Procédant à l’ouverture officielle des travaux, le ministre de la Santé, Benjamin Hounkpatin, a rappelé que les femmes demeurent insuffisamment prises en compte dans la recherche biomédicale mondiale. Il a notamment indiqué que moins de 10 % des budgets mondiaux de recherche sont consacrés à la santé des femmes et que moins de 2 % des essais cliniques concernent directement les femmes africaines.

Le ministre Hounkpatin a également présenté les principales réformes engagées par le Bénin, notamment la révision de la loi sur la santé de la reproduction, qui élargit l’accès à l’avortement sécurisé, ainsi que la loi portant protection des femmes contre les violences fondées sur le sexe.
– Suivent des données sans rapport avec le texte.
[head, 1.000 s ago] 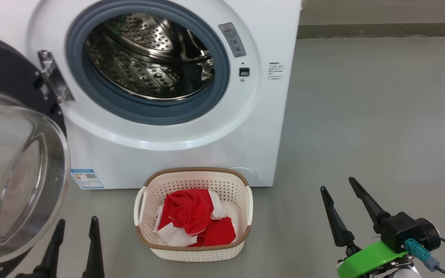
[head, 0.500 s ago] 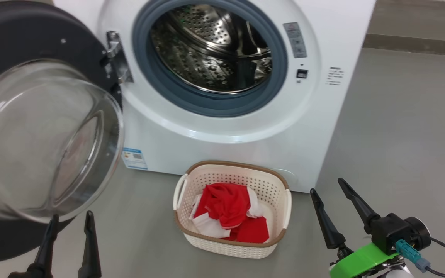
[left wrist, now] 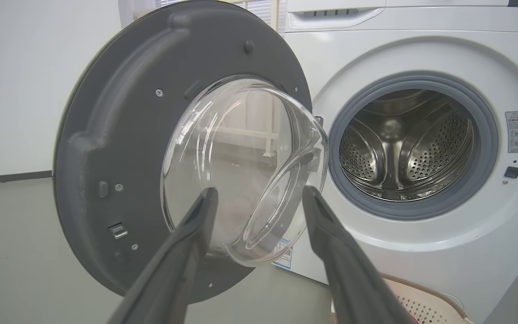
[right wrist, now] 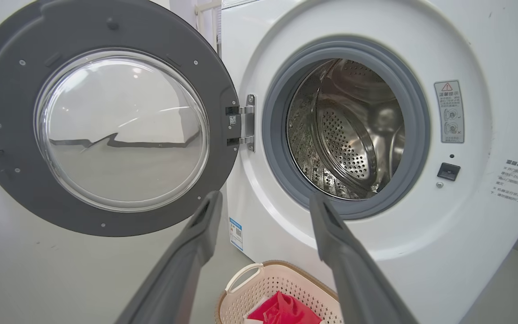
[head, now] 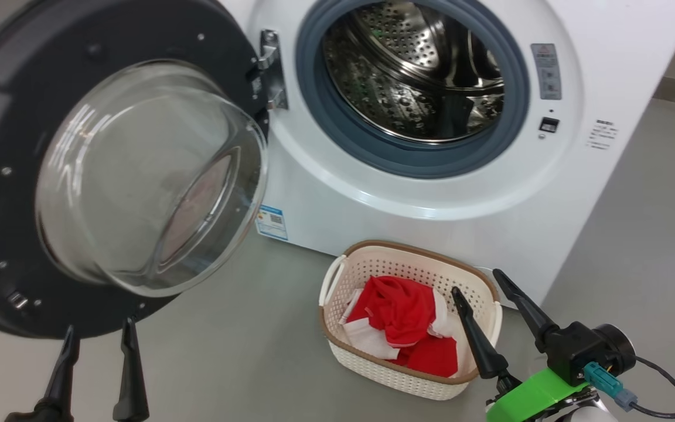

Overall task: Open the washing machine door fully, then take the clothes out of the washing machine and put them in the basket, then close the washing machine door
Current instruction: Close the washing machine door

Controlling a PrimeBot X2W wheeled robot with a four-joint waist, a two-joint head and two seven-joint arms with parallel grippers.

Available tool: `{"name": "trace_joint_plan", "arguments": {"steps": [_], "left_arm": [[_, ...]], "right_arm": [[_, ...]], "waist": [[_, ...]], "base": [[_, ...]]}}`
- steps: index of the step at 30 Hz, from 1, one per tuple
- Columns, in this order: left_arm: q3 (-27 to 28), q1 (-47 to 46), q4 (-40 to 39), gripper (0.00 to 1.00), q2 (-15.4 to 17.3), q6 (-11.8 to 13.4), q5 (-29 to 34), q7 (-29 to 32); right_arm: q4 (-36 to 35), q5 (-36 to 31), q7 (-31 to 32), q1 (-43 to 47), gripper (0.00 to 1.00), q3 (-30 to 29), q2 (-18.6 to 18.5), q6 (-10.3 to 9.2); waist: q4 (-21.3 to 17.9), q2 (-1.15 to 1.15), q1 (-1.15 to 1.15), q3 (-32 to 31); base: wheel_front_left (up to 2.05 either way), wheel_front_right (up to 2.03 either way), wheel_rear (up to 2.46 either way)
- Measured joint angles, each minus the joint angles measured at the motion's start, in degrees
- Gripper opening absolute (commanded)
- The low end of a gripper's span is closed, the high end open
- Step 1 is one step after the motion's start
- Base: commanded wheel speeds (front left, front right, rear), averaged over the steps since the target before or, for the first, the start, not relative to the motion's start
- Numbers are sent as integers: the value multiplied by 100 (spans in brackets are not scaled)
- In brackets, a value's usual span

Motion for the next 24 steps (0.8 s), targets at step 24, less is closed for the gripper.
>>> {"name": "trace_joint_plan", "arguments": {"steps": [24], "left_arm": [[245,263,-327,100,3,285,-114,-83]], "right_arm": [[226,16,0,-465,100,404,-14,0]], "waist": [[481,0,0,132]], "base": [[0,0,0]]}}
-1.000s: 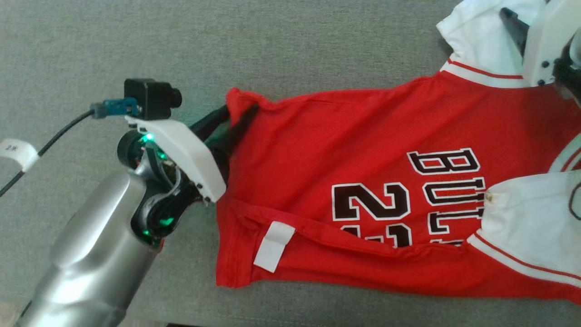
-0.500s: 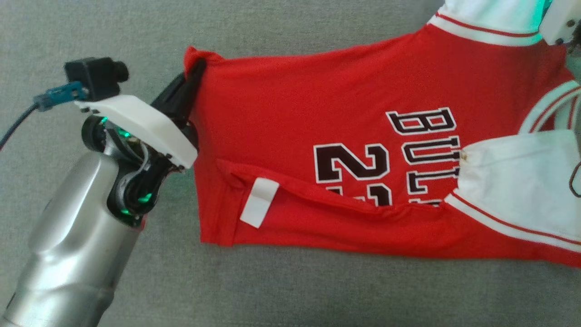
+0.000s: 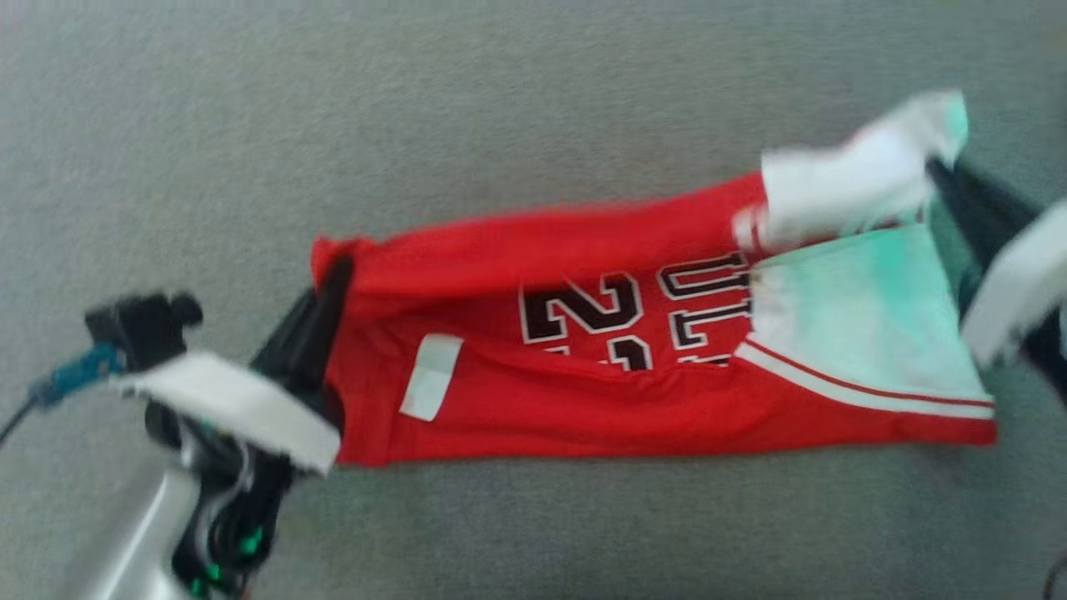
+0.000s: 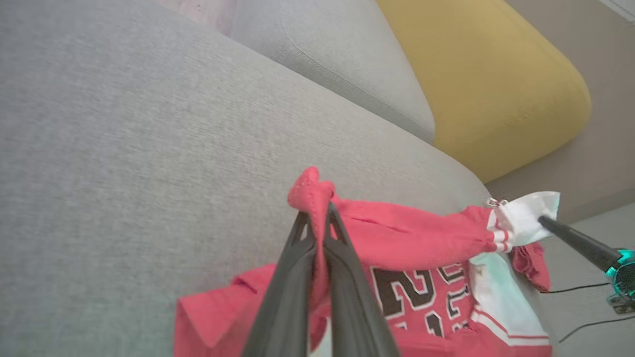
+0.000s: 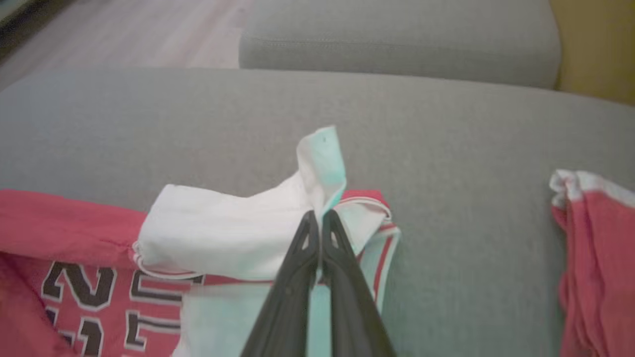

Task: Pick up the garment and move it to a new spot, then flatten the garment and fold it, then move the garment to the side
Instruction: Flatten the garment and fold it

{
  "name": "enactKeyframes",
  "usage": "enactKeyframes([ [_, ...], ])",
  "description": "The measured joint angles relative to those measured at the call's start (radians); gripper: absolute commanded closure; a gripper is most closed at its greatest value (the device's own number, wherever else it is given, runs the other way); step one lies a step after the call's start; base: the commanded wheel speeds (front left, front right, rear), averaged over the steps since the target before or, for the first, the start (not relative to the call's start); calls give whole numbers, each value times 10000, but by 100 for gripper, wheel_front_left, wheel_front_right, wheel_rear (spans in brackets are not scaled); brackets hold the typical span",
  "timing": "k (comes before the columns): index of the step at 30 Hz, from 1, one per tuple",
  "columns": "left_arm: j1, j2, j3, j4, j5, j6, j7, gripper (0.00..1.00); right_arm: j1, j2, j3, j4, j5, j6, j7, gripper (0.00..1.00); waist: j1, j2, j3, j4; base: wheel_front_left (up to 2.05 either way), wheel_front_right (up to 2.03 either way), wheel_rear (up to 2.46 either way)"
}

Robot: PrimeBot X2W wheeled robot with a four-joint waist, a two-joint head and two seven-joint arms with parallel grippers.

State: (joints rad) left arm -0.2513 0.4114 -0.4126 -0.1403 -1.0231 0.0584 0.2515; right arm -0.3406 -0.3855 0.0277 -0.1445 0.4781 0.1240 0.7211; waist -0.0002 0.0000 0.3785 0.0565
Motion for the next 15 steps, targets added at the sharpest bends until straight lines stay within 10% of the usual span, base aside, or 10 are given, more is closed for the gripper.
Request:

Tout en reconnaissant les progrès accomplis, il a invité les chercheurs à produire des recommandations scientifiques susceptibles d’orienter les politiques publiques et les investissements futurs.

Pendant trois jours, chercheurs, professionnels de santé, universitaires et représentants des institutions internationales confronteront leurs expériences afin de proposer des solutions adaptées aux défis sanitaires auxquels font face les femmes africaines. Au-delà des échanges scientifiques, les organisateurs ambitionnent de faire du CISFA un rendez-vous international de référence consacré à une recherche plus inclusive, plus équitable et davantage au service des réalités du continent africain.